== SUPPLIED INFORMATION

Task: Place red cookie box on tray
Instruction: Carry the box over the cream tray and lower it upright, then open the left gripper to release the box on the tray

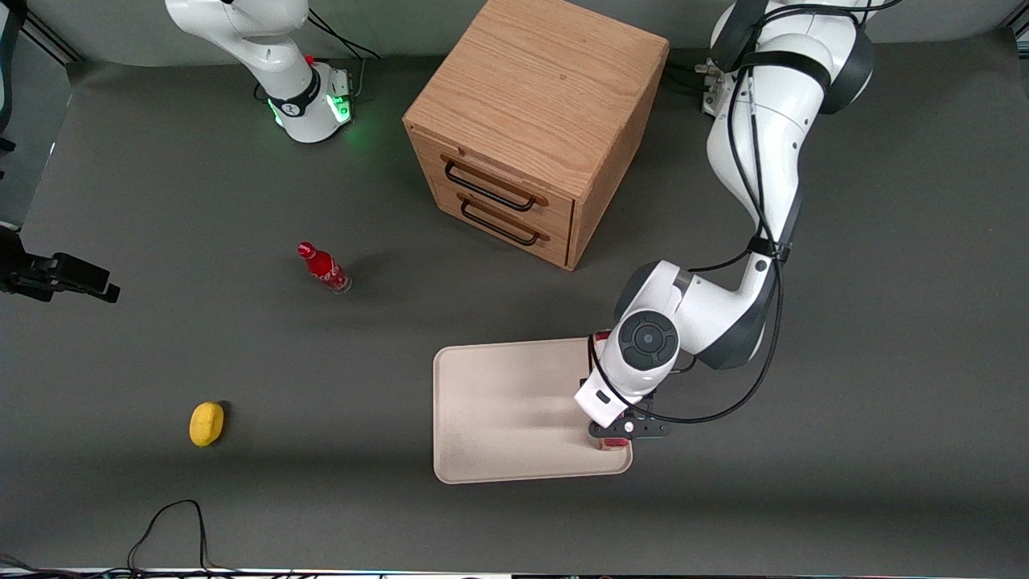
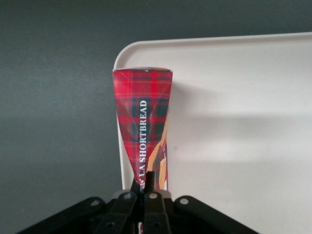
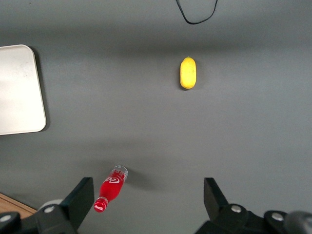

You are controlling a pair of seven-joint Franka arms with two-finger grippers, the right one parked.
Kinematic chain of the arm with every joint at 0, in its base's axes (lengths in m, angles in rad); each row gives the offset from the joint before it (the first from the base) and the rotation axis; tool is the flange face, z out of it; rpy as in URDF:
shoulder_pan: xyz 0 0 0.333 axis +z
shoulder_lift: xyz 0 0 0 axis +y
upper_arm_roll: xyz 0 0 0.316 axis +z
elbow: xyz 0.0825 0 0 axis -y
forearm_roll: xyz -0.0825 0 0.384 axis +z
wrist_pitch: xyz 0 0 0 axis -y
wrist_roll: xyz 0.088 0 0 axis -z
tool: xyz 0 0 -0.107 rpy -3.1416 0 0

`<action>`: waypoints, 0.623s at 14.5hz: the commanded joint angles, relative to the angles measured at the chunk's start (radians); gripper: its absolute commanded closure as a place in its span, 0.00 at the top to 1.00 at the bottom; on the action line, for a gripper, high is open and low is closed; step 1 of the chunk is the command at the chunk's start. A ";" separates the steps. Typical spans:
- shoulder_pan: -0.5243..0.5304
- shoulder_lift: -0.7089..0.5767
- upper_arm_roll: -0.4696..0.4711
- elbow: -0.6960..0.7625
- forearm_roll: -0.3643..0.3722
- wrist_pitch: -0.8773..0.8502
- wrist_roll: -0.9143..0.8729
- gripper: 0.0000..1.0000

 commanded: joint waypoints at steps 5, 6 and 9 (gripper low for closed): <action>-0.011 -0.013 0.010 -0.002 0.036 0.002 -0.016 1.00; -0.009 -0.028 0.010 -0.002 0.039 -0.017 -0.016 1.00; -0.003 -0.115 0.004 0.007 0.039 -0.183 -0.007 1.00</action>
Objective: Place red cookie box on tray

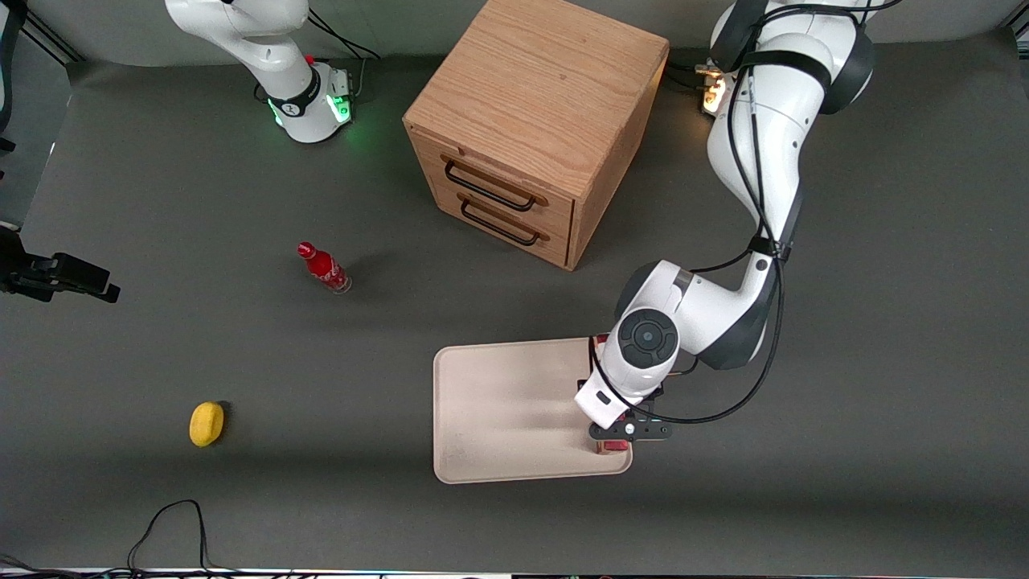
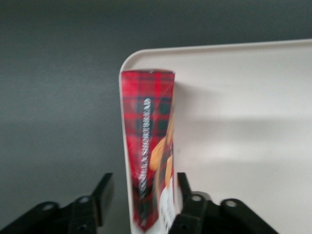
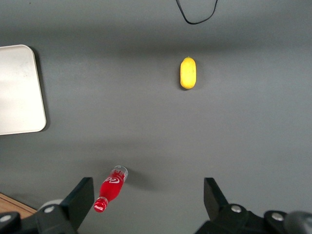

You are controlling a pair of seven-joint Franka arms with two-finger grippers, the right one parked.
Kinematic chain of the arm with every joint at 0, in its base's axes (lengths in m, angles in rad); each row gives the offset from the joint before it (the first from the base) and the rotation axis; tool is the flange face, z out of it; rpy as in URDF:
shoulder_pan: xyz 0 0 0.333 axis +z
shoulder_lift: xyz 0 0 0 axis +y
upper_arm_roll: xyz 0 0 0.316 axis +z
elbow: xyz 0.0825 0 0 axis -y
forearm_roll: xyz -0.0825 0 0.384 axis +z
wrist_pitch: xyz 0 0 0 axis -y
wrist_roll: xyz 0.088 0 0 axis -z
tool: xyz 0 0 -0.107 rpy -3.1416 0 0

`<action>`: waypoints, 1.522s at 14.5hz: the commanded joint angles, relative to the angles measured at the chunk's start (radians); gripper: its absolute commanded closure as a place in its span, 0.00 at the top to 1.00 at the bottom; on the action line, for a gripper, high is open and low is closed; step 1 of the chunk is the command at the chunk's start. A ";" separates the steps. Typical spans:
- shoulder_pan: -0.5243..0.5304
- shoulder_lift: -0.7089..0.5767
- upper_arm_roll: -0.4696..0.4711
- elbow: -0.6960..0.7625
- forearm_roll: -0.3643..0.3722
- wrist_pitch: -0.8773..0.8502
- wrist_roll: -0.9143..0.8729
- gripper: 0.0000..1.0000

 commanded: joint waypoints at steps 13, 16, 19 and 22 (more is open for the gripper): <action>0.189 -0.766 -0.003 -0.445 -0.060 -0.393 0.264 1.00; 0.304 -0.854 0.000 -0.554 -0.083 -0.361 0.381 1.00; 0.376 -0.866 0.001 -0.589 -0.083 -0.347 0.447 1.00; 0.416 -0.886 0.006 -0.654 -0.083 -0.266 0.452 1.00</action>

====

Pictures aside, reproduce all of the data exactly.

_RESPONSE BOX_.
Task: Place red cookie box on tray
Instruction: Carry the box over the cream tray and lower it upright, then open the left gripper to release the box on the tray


You are controlling a pair of seven-joint Franka arms with two-finger grippers, the right one parked.
Kinematic chain of the arm with every joint at 0, in its base's axes (lengths in m, angles in rad); each row gives the offset from the joint before it (the first from the base) and the rotation axis; tool is the flange face, z out of it; rpy as in URDF:
shoulder_pan: xyz 0 0 0.333 axis +z
shoulder_lift: xyz 0 0 0 axis +y
upper_arm_roll: xyz 0 0 0.316 axis +z
elbow: xyz 0.0825 0 0 axis -y
forearm_roll: xyz -0.0825 0 0.384 axis +z
wrist_pitch: xyz 0 0 0 axis -y
wrist_roll: xyz 0.088 0 0 axis -z
tool: xyz 0 0 -0.107 rpy -3.1416 0 0

`<action>`: waypoints, 0.623s at 14.5hz: the commanded joint angles, relative to the angles measured at the chunk's start (radians); gripper: its absolute commanded closure as a place in its span, 0.00 at the top to 1.00 at the bottom; on the action line, for a gripper, high is open and low is closed; step 1 of the chunk is the command at the chunk's start. A ";" separates the steps. Typical spans:
- shoulder_pan: -0.5243..0.5304
- shoulder_lift: -0.7089..0.5767
- upper_arm_roll: -0.4696..0.4711
- elbow: -0.6960..0.7625
- forearm_roll: -0.3643..0.3722
- wrist_pitch: -0.8773..0.8502
- wrist_roll: -0.9143..0.8729
- gripper: 0.0000..1.0000

 commanded: joint waypoints at steps 5, 6 and 9 (gripper low for closed): <action>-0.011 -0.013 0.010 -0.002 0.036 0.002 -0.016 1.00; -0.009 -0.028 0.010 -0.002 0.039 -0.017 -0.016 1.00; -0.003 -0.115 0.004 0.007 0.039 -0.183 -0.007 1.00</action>
Objective: Place red cookie box on tray


You are controlling a pair of seven-joint Franka arms with two-finger grippers, the right one parked.
Kinematic chain of the arm with every joint at 0, in its base's axes (lengths in m, angles in rad); each row gives the offset from the joint before it (the first from the base) and the rotation axis; tool is the flange face, z out of it; rpy as in URDF:
shoulder_pan: xyz 0 0 0.333 axis +z
shoulder_lift: xyz 0 0 0 axis +y
upper_arm_roll: xyz 0 0 0.316 axis +z
elbow: xyz 0.0825 0 0 axis -y
forearm_roll: xyz -0.0825 0 0.384 axis +z
wrist_pitch: xyz 0 0 0 axis -y
wrist_roll: xyz 0.088 0 0 axis -z
tool: xyz 0 0 -0.107 rpy -3.1416 0 0

`<action>`: waypoints, 1.522s at 14.5hz: the commanded joint angles, relative to the angles measured at the chunk's start (radians); gripper: its absolute commanded closure as a place in its span, 0.00 at the top to 1.00 at the bottom; on the action line, for a gripper, high is open and low is closed; step 1 of the chunk is the command at the chunk's start. A ";" separates the steps. Typical spans:
- shoulder_pan: -0.5243..0.5304
- shoulder_lift: -0.7089..0.5767
- upper_arm_roll: -0.4696..0.4711
- elbow: -0.6960..0.7625
- forearm_roll: -0.3643..0.3722
- wrist_pitch: -0.8773..0.8502
- wrist_roll: -0.9143..0.8729
- gripper: 0.0000..1.0000

 commanded: joint waypoints at steps 13, 16, 19 and 22 (more is open for the gripper): <action>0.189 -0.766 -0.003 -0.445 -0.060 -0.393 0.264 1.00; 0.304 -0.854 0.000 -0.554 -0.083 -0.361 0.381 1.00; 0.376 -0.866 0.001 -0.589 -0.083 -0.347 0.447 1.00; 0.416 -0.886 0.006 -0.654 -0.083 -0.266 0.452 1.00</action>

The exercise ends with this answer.